The ambulance was now clipping along at an even sixty miles per hour and heading toward the hospital. The policeman looked out the rear of the ambulance listening with indifference to the citizen and participant banter about the social ills of the day. The EMT checked on the participant but checked on the rate of traffic more frequently. The lightposts blurred by the window and the cars seemed distant to the conversation in the ambulance.

“I don’t want to care about everyone else. I deserve my right to vote! I went to college. Why should I not have the right to vote?” asked the man on the stretcher.
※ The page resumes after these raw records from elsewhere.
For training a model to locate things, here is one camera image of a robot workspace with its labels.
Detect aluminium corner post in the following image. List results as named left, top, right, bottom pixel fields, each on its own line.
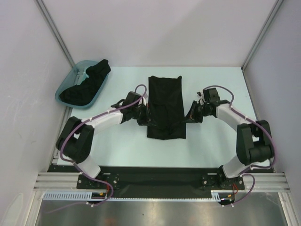
left=241, top=0, right=285, bottom=72
left=34, top=0, right=75, bottom=67

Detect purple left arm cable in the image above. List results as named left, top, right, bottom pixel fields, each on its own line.
left=44, top=84, right=148, bottom=210

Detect black clothes in basket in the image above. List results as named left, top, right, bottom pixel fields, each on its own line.
left=59, top=59, right=111, bottom=106

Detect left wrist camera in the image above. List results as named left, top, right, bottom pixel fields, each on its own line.
left=122, top=91, right=146, bottom=107

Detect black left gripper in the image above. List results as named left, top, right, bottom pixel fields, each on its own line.
left=131, top=103, right=156, bottom=126

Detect aluminium frame rail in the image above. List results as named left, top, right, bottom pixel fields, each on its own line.
left=33, top=172, right=79, bottom=191

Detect teal plastic basket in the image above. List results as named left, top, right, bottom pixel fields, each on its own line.
left=55, top=60, right=113, bottom=110

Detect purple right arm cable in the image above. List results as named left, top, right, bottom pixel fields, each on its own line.
left=203, top=85, right=278, bottom=208

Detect light blue slotted cable duct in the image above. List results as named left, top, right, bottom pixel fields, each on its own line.
left=43, top=191, right=108, bottom=201

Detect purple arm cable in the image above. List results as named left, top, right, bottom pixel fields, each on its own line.
left=203, top=85, right=278, bottom=208
left=44, top=84, right=148, bottom=210

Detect right aluminium corner post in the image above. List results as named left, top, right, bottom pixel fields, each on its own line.
left=241, top=0, right=285, bottom=72

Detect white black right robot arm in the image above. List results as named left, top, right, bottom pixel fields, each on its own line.
left=184, top=100, right=275, bottom=189

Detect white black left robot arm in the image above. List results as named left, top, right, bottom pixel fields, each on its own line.
left=56, top=102, right=150, bottom=188

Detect left aluminium corner post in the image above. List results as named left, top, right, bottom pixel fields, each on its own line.
left=34, top=0, right=75, bottom=67

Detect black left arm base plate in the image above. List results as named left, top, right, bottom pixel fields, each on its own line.
left=75, top=173, right=122, bottom=190

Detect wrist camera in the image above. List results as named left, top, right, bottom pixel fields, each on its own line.
left=203, top=88, right=221, bottom=103
left=122, top=91, right=146, bottom=107

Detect black t shirt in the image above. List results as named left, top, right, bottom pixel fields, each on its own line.
left=147, top=76, right=186, bottom=140

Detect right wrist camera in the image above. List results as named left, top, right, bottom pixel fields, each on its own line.
left=203, top=88, right=221, bottom=103

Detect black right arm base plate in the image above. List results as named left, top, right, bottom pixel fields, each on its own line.
left=201, top=173, right=245, bottom=191

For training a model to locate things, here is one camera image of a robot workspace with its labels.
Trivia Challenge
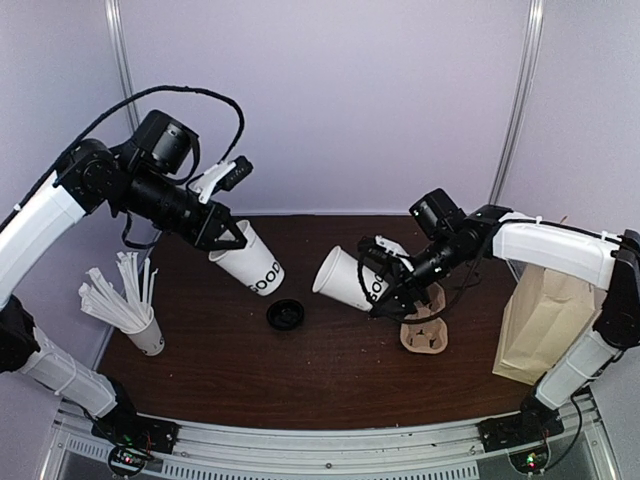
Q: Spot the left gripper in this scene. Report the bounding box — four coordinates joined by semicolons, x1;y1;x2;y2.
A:
119;164;248;251

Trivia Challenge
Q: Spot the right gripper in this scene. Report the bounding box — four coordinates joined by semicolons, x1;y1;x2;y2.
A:
368;232;471;317

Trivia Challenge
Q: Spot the white paper cup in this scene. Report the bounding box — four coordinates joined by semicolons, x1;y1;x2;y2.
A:
208;219;285;296
312;245;389;312

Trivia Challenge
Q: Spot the black plastic cup lid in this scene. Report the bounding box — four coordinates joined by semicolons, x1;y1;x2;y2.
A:
266;299;305;331

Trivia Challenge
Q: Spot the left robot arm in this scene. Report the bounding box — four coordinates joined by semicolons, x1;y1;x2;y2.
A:
1;110;253;444

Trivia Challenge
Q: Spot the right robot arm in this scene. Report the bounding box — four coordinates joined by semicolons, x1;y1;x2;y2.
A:
357;188;639;442

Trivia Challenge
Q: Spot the cardboard cup carrier tray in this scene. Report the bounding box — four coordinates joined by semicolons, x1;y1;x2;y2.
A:
399;283;448;355

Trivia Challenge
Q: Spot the paper wrapped straws bundle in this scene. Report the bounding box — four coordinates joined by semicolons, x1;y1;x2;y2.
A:
78;252;158;334

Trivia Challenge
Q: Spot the white cup holding straws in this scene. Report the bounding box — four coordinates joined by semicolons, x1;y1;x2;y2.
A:
122;307;166;357

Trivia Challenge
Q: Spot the brown paper bag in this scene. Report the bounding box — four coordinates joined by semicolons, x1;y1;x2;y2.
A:
492;264;601;385

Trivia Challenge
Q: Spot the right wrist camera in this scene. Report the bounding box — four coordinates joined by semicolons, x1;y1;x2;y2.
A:
357;235;410;264

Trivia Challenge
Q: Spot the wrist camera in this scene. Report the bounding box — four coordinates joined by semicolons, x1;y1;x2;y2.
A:
187;156;253;204
357;235;410;264

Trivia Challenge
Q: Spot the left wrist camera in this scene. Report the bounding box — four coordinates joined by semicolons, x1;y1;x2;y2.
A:
187;156;253;204

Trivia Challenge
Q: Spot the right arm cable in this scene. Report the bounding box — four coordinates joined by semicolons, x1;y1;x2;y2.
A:
355;244;481;321

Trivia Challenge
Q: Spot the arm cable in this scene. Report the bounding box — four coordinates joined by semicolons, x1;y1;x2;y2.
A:
0;84;247;236
355;244;481;321

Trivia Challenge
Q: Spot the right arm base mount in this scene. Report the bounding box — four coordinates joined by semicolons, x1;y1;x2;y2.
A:
477;412;564;476

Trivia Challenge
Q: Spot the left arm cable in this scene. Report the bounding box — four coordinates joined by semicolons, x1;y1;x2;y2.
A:
0;84;247;236

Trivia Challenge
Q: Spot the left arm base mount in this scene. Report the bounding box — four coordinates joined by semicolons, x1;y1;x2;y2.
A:
84;411;180;478

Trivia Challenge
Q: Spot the right aluminium frame post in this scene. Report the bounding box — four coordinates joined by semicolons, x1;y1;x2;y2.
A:
489;0;545;204

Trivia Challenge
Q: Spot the aluminium frame post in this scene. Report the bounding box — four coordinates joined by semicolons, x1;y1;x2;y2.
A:
489;0;545;204
103;0;139;136

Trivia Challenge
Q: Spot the aluminium front rail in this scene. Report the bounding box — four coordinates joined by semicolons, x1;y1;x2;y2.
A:
36;407;622;479

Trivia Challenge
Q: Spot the left aluminium frame post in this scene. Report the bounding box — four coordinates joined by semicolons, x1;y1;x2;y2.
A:
103;0;139;136

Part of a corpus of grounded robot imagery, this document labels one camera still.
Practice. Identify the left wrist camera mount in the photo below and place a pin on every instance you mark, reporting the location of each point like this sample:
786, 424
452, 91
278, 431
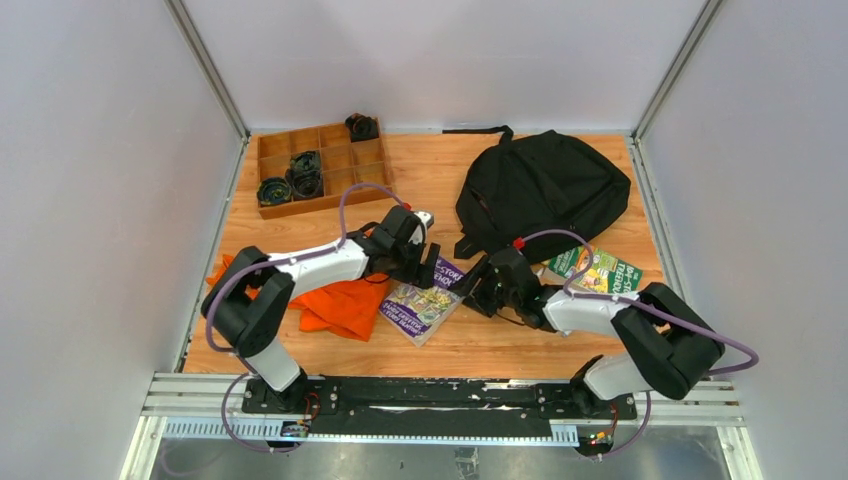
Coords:
415, 226

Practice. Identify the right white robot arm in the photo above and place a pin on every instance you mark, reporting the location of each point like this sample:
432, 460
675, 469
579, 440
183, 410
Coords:
668, 348

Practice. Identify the dark coiled roll back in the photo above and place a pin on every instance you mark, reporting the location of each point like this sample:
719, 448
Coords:
362, 127

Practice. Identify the wooden compartment tray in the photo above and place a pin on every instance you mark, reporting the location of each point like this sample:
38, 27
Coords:
360, 171

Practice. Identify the dark coiled roll front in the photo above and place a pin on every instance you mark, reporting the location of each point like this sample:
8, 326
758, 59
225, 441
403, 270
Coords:
274, 191

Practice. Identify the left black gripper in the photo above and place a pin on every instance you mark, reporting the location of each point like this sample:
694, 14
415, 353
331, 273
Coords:
428, 266

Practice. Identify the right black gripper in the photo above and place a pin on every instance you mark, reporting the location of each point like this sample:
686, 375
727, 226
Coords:
479, 300

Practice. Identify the black backpack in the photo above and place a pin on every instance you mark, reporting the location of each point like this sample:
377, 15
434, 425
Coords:
551, 190

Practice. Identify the orange cloth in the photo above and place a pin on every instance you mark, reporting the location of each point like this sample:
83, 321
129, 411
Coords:
347, 309

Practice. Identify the purple Treehouse book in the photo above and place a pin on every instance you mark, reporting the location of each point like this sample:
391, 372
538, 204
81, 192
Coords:
417, 313

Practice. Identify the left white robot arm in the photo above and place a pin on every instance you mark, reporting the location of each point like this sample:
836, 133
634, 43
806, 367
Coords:
247, 304

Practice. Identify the green Treehouse book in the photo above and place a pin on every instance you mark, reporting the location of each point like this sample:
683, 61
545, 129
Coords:
600, 272

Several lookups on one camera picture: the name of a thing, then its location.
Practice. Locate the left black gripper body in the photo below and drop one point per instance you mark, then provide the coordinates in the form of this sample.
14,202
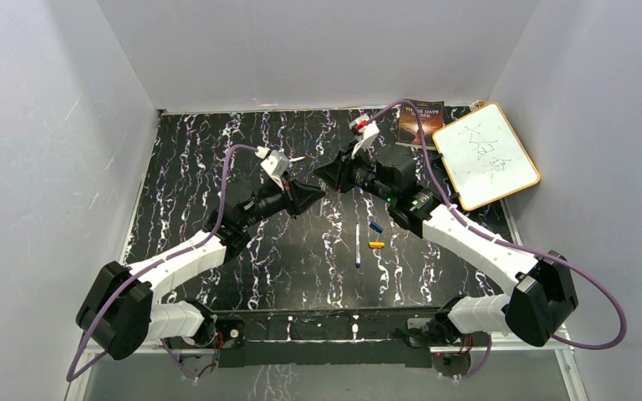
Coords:
289,198

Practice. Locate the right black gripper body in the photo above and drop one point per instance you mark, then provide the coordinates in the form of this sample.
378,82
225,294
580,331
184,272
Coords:
353,173

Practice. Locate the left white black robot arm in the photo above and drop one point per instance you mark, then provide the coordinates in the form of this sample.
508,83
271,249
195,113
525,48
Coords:
123,310

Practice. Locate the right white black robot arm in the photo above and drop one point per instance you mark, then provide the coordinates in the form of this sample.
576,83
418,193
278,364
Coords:
537,294

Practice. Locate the blue pen cap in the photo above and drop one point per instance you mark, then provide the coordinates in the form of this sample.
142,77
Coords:
376,227

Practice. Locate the blue pen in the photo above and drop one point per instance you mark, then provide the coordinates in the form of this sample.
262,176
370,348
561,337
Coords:
357,251

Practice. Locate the brown book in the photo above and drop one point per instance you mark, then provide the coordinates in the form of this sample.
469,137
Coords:
409,132

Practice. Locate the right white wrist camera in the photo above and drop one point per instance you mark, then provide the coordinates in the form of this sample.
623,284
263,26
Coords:
365,133

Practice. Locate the white board wooden frame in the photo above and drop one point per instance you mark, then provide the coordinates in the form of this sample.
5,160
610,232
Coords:
484,157

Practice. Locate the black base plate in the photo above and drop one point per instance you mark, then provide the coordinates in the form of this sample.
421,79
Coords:
368,335

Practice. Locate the aluminium frame rail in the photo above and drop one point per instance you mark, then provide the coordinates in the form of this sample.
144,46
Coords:
448,364
“I didn’t matter how much money you had or how much schooling you had. All that was required for you to remain a citizen was to vote within four years. Just one ballot,” said the man in the suit.
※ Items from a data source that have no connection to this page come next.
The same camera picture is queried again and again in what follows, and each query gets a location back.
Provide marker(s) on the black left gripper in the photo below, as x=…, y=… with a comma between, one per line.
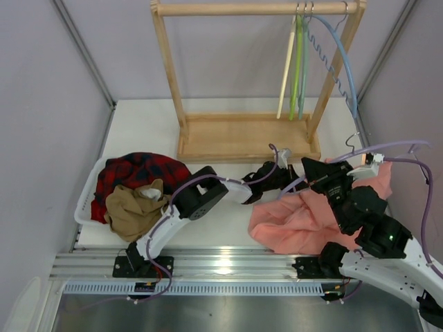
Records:
x=282, y=177

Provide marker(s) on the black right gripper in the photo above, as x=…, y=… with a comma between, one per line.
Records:
x=327, y=176

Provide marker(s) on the purple clothes hanger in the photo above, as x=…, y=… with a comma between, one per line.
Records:
x=353, y=153

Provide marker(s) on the pink skirt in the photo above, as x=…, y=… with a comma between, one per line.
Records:
x=297, y=224

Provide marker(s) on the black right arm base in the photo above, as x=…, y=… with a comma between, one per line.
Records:
x=311, y=267

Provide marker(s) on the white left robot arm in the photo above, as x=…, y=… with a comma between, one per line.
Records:
x=193, y=200

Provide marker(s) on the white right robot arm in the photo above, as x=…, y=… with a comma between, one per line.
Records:
x=398, y=263

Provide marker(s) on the grey-green clothes hanger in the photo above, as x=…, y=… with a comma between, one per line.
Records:
x=304, y=63

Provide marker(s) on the cream clothes hanger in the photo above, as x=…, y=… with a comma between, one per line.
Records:
x=287, y=64

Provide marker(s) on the lime green clothes hanger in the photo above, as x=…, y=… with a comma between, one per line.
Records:
x=297, y=66

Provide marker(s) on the light blue clothes hanger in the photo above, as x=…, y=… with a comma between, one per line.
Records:
x=333, y=69

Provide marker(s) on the wooden clothes rack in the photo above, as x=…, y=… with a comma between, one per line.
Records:
x=249, y=137

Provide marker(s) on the red plaid garment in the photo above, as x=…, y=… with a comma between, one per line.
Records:
x=135, y=170

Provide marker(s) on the tan brown garment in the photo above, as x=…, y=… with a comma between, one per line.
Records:
x=132, y=213

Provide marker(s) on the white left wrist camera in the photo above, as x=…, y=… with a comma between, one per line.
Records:
x=283, y=158

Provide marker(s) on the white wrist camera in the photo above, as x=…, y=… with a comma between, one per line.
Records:
x=283, y=158
x=369, y=167

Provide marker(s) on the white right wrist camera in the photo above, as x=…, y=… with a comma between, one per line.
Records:
x=369, y=167

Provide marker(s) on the right aluminium frame post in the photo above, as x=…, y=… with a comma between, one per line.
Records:
x=388, y=46

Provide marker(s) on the aluminium frame post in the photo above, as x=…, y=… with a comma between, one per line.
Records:
x=388, y=46
x=78, y=41

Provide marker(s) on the aluminium mounting rail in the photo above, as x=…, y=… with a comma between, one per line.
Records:
x=195, y=265

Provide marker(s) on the black hanging cable tie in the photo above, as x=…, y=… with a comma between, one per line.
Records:
x=424, y=170

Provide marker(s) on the left aluminium frame post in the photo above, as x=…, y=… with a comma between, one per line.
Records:
x=78, y=41

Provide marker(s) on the white slotted cable duct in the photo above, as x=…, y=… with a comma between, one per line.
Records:
x=194, y=288

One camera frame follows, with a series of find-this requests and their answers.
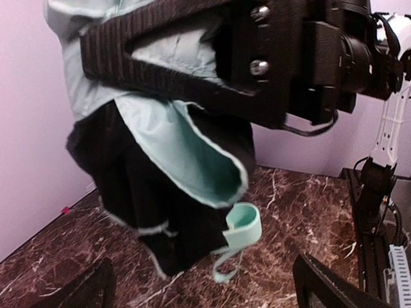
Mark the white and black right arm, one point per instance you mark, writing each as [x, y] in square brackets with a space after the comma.
[375, 66]

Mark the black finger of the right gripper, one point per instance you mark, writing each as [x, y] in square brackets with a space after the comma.
[124, 72]
[113, 39]

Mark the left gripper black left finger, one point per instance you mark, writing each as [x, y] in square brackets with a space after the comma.
[95, 287]

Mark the mint and black folding umbrella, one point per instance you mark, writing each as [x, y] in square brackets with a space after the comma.
[170, 170]

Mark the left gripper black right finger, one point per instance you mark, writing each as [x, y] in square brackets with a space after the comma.
[316, 285]

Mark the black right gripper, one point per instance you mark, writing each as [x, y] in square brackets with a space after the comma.
[279, 58]

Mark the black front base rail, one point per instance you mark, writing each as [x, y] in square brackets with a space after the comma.
[381, 213]

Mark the grey slotted cable duct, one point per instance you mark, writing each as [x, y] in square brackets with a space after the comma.
[397, 278]

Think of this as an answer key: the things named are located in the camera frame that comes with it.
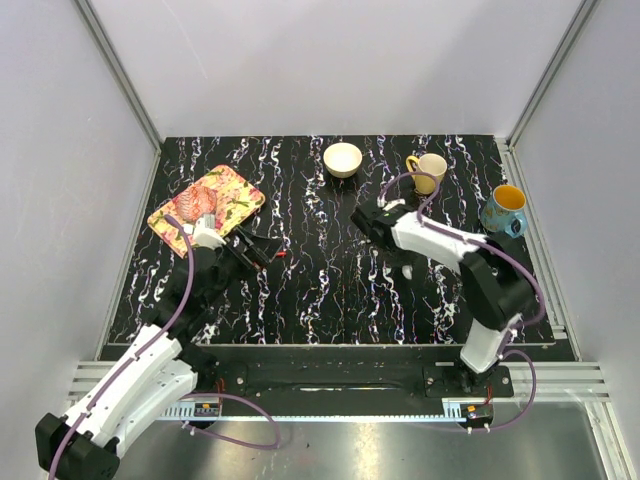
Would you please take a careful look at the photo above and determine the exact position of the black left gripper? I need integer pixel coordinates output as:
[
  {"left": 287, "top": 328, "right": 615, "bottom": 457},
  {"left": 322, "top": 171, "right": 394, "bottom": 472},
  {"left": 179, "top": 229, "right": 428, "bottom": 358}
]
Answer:
[{"left": 203, "top": 225, "right": 283, "bottom": 308}]

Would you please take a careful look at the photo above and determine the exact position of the white remote control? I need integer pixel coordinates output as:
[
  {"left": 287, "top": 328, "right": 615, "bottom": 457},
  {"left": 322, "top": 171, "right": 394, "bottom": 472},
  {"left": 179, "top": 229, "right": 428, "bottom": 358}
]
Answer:
[{"left": 402, "top": 265, "right": 413, "bottom": 280}]

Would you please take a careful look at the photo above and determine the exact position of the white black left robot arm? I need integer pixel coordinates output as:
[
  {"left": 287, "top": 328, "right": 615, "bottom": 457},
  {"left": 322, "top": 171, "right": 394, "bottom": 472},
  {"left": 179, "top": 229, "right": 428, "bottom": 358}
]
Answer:
[{"left": 35, "top": 227, "right": 283, "bottom": 479}]

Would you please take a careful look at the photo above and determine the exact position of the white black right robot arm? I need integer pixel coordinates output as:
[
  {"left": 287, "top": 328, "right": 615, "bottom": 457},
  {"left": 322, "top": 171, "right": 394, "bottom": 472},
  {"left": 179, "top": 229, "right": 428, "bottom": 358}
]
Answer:
[{"left": 351, "top": 201, "right": 546, "bottom": 396}]

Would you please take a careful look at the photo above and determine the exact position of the floral rectangular tray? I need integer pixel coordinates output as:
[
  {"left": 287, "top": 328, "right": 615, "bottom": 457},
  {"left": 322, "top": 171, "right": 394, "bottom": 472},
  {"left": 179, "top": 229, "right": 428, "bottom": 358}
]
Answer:
[{"left": 147, "top": 165, "right": 266, "bottom": 258}]

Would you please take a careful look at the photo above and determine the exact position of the cream ceramic bowl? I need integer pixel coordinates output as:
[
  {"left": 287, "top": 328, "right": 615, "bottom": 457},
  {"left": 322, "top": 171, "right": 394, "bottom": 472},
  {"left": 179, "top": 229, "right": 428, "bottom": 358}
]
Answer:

“But my vote didn’t matter. It would not have changed anything.”

“You would still be citizen wouldn’t you.’

“But I was doing fine. I had enough money and enough education to get me by. What could I have gained by voting? I wasn’t in debt then. I had a car and a home that I could easily pay for. Voting had nothing to do with my lifestyle.”

“That is why you lost your right to vote. That is why you ‘have it bad’ now. You have been trying to awaken people to the fact that they cannot vote. You also need to awaken them to the fact that voting does matter. For proof they can just look in the mirror.”

The ambulance slowed down as it approached its destination. The lightposts stopped blurring by the window. The ambulance stopped at the front of the county hospital. No participants were allowed in the citizen hospitals.

The participant was taken inside the hospital only to wait for a first-year med. student to evaluate that he would need an operation. The citizen awaited to be released so that he could go back to work.

“Good thing there was someone who cared to help that girl. Who knows what someone like that will do to their own,” said the policeman. The driver nodded his head slowly.